• [Exercise prompt]: Within the listing below, please show every line carrying the string "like".

• [Data excerpts]:
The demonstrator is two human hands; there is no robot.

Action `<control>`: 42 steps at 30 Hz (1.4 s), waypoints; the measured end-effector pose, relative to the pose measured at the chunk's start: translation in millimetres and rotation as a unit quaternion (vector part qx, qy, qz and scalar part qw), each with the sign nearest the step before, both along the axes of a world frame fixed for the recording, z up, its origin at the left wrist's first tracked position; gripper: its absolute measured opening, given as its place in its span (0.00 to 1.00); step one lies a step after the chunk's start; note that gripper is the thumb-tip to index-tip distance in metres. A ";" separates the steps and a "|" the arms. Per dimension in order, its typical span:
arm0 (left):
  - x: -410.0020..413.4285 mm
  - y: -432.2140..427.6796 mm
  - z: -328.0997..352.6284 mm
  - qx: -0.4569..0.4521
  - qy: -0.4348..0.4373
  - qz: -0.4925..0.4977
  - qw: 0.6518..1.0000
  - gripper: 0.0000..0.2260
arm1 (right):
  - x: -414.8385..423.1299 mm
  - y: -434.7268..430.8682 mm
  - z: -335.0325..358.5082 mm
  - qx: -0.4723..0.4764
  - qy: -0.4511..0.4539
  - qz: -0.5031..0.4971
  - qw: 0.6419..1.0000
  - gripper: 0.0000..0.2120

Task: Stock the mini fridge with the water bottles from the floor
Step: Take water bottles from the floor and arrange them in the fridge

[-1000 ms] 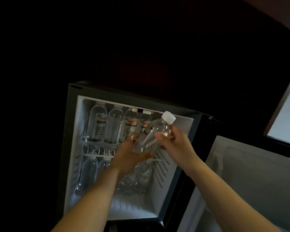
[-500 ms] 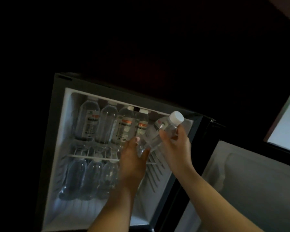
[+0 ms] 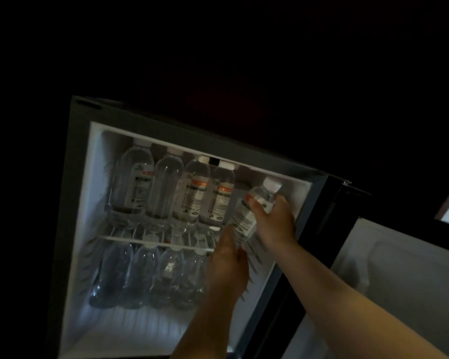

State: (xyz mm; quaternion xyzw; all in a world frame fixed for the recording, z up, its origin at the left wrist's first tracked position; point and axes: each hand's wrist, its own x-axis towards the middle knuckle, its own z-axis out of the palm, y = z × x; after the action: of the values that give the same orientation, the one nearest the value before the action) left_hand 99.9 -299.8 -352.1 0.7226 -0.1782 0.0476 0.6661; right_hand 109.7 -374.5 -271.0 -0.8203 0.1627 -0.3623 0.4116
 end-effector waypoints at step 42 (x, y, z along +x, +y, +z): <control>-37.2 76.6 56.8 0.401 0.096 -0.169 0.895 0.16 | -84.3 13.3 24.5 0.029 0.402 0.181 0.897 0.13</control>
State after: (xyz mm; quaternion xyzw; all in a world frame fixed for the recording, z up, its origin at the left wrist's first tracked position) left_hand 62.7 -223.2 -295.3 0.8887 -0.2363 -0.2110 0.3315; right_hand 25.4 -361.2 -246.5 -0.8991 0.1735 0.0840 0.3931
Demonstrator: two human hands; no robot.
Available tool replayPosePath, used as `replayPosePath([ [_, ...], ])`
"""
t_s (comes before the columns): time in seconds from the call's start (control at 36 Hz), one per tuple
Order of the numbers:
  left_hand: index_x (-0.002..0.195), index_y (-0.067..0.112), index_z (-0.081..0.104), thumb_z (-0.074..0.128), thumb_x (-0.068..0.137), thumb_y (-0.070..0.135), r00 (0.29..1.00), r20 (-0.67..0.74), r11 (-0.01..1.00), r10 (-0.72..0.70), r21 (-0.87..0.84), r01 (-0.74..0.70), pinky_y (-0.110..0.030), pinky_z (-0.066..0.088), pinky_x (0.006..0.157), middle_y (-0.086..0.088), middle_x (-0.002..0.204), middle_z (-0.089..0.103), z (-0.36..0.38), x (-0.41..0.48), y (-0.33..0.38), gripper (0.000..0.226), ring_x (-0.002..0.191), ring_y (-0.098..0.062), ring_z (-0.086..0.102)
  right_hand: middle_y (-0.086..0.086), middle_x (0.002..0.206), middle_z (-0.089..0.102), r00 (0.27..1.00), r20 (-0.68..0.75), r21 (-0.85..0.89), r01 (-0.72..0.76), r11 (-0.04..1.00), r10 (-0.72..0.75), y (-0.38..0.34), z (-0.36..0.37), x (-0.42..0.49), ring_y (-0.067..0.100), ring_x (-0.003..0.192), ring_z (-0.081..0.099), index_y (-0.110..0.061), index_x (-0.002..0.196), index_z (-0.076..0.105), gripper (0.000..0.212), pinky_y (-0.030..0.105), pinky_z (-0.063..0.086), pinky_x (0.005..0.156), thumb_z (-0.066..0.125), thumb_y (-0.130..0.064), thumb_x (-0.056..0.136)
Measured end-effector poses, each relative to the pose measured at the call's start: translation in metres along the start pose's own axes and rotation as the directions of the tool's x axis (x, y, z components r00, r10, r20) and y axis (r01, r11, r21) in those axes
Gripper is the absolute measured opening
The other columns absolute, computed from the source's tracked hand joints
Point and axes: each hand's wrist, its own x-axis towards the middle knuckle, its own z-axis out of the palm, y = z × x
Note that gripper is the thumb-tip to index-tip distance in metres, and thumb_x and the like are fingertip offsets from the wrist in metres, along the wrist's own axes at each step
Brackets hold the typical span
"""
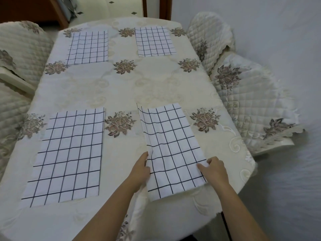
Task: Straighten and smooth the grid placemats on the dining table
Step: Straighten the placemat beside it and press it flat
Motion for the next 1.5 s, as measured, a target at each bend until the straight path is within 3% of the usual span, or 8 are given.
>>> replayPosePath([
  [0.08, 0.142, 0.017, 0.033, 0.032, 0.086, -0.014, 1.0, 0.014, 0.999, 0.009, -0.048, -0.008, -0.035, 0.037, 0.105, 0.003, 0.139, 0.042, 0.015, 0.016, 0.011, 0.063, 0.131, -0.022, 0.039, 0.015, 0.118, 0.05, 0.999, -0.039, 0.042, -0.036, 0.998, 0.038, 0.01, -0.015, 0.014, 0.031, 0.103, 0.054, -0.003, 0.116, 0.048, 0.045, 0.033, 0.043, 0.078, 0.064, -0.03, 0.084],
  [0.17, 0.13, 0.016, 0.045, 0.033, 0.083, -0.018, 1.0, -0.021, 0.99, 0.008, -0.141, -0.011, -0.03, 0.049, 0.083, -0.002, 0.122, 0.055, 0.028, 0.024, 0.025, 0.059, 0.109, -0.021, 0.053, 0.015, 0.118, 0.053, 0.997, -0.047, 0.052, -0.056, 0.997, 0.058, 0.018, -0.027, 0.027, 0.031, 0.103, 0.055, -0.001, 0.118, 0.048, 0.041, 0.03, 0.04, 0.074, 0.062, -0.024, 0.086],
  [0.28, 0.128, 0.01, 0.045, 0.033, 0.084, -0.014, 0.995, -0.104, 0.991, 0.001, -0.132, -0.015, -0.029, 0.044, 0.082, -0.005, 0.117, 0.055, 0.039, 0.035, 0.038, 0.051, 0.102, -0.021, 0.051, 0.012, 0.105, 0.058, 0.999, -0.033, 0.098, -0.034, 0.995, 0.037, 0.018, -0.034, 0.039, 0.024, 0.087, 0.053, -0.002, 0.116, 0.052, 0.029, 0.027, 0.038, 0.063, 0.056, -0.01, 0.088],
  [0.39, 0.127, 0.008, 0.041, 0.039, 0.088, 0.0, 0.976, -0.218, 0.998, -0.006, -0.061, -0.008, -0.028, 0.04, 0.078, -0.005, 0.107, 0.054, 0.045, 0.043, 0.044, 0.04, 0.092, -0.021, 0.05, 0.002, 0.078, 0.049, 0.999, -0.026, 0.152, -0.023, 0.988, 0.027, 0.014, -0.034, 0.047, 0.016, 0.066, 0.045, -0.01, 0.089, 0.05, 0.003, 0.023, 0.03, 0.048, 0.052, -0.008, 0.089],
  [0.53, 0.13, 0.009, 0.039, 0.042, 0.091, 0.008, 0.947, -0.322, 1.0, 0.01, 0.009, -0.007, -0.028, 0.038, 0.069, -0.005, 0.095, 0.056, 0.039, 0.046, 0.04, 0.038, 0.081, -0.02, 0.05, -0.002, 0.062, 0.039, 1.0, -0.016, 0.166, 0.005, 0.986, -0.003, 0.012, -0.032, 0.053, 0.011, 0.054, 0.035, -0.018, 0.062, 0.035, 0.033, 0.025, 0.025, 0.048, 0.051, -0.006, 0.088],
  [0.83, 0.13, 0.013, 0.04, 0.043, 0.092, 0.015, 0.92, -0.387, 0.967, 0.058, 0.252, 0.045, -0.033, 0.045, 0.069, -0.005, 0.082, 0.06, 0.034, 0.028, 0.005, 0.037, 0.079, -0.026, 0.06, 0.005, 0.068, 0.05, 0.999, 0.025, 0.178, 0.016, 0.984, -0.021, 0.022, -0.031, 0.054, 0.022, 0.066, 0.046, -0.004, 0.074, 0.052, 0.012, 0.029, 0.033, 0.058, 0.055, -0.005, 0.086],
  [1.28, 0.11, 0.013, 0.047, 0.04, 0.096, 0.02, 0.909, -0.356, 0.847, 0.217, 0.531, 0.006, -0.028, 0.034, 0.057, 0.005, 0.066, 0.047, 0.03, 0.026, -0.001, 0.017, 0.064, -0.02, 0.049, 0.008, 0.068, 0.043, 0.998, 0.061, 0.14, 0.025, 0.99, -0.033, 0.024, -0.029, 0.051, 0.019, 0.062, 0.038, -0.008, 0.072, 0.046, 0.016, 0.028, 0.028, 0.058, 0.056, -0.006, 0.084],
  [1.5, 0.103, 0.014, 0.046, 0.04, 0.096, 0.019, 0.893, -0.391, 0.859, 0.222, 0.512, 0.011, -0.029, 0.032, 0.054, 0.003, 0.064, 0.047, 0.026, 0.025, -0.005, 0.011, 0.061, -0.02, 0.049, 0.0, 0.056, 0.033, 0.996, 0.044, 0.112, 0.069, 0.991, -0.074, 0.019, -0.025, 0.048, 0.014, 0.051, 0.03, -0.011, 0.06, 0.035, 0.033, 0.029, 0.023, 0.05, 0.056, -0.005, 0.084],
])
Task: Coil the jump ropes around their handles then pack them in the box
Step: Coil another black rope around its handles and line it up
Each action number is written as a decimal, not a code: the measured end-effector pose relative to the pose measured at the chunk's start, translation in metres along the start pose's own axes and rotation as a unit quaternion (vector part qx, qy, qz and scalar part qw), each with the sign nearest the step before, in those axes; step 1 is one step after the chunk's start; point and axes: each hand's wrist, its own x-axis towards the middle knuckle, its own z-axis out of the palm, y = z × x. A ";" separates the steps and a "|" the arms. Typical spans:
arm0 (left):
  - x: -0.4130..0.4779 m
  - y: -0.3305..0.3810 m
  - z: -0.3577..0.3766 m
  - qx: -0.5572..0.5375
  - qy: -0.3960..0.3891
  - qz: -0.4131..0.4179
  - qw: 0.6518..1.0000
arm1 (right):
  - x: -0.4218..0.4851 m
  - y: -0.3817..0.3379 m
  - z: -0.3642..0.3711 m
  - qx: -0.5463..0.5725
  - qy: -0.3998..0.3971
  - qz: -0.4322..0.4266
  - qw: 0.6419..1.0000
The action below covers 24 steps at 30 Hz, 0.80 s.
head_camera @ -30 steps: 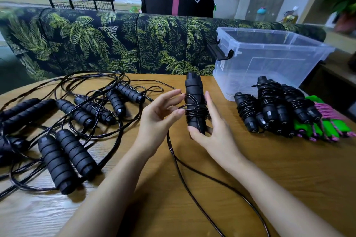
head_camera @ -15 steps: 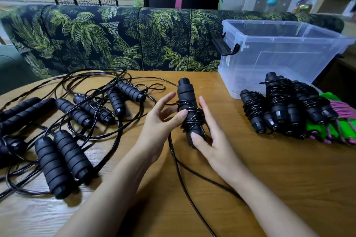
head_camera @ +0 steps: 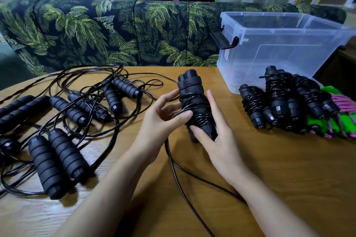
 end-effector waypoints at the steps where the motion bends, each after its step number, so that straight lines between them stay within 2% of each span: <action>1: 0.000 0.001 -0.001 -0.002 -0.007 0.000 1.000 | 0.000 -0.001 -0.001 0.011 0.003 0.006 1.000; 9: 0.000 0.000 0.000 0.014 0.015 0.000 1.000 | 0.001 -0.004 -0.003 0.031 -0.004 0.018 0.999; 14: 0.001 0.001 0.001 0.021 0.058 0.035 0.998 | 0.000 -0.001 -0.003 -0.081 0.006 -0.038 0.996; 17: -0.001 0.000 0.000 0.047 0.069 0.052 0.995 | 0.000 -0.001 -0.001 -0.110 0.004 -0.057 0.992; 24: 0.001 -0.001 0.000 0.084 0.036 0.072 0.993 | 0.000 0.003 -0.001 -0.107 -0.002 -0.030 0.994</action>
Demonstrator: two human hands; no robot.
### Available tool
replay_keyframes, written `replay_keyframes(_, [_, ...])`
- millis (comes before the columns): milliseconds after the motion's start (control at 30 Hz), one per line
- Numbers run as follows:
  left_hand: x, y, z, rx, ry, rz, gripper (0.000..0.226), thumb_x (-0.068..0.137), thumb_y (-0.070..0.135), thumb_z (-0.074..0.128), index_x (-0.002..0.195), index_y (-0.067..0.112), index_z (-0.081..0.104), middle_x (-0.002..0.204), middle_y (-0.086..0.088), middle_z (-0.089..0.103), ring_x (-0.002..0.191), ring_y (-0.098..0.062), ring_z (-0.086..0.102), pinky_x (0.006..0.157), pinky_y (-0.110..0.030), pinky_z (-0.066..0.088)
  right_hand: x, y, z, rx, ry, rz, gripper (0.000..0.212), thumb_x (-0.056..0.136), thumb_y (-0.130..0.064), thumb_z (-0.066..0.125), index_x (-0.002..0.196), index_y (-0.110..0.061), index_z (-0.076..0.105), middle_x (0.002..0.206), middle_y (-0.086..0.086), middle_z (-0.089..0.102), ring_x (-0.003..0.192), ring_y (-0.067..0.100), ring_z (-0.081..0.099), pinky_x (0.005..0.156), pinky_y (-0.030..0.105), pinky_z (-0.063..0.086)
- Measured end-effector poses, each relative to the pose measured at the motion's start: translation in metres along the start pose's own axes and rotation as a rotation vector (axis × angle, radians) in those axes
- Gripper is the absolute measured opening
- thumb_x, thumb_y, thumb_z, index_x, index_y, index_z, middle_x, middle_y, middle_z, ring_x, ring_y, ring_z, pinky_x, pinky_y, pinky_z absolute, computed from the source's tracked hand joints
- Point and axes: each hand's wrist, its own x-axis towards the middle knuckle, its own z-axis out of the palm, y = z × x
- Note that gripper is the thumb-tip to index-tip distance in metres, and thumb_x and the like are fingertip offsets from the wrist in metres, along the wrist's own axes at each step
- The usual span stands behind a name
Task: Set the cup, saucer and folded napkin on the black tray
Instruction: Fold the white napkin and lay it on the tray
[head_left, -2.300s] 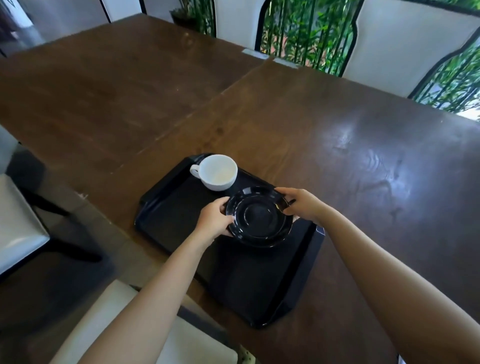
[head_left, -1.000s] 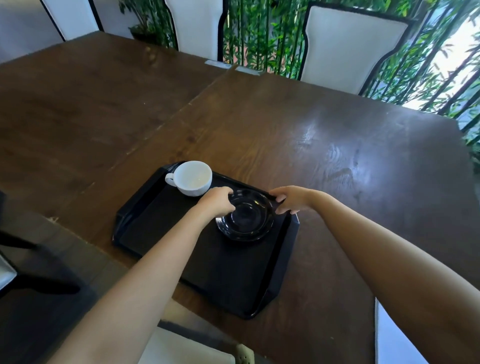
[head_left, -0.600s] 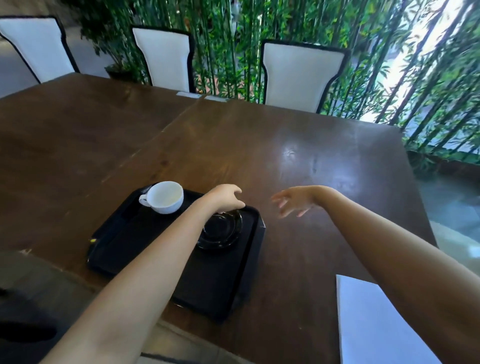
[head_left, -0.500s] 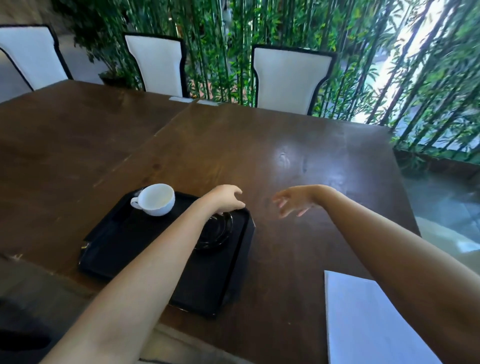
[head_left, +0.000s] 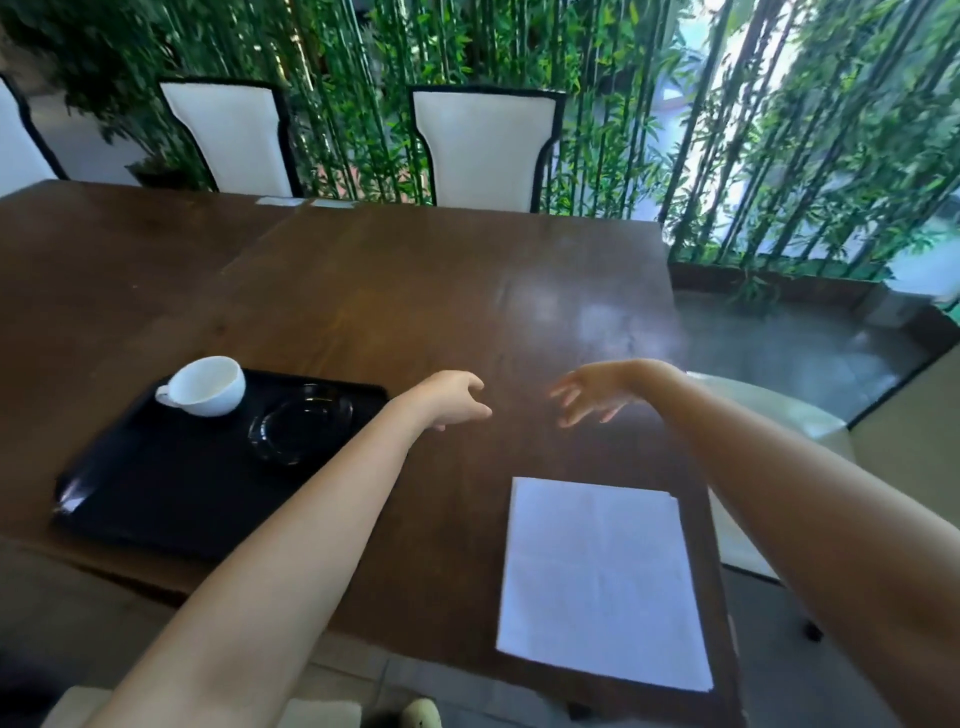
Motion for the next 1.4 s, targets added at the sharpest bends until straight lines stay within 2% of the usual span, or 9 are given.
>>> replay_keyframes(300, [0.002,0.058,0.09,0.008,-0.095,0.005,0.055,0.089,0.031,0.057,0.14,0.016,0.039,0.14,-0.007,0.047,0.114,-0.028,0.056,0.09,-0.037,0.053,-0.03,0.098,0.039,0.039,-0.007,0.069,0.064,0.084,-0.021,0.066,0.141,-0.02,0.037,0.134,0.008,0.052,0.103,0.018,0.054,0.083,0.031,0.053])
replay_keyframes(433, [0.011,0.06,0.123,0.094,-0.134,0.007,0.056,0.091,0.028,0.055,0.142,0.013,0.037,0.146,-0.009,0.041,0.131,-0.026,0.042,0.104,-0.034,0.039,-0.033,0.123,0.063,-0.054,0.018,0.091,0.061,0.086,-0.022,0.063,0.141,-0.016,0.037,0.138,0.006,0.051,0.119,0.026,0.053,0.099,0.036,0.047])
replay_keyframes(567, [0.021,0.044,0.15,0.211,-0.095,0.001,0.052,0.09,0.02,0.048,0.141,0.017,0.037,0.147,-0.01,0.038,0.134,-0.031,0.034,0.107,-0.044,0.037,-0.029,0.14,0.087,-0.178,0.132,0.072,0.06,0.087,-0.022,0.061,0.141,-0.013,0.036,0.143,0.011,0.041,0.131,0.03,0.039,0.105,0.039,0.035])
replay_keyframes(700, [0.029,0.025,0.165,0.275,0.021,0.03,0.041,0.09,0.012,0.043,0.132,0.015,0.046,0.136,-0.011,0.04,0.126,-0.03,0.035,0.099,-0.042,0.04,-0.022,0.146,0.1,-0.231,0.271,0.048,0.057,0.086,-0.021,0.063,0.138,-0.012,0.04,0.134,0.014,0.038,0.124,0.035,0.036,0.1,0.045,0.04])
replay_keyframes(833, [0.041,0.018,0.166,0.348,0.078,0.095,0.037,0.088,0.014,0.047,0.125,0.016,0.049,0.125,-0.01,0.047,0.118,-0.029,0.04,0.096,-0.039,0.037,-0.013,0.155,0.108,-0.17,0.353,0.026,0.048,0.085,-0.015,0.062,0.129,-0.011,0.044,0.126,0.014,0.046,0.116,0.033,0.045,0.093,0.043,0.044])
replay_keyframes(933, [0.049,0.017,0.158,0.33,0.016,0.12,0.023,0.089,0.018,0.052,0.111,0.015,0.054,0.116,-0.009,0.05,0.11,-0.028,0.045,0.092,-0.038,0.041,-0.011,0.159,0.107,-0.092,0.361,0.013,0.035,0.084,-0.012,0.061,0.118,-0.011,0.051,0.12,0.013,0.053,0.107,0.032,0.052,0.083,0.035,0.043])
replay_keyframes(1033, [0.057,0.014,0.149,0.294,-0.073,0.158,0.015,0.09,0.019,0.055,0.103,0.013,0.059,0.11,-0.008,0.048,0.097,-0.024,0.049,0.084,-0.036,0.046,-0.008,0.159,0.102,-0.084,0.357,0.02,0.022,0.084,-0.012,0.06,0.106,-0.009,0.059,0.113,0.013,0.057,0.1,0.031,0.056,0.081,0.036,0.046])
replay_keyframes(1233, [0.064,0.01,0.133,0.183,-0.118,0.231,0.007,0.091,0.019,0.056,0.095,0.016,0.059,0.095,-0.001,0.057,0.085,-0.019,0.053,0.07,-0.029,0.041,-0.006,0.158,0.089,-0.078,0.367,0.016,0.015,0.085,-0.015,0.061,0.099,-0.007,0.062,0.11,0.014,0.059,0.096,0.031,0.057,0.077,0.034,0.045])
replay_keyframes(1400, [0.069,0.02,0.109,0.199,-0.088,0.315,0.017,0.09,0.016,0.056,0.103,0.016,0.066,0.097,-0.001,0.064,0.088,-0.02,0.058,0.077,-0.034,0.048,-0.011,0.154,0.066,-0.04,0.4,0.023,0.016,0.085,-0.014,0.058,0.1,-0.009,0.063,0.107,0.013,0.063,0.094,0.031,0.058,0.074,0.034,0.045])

• [Written solution]:
Note that gripper is the thumb-tip to index-tip distance in metres, and thumb_x and the like are fingertip offsets from the wrist in metres, along the wrist's own axes at each step
- Note that gripper is the thumb-tip to index-tip distance in metres, and thumb_x and the like are fingertip offsets from the wrist in metres, along the wrist's own axes at each step

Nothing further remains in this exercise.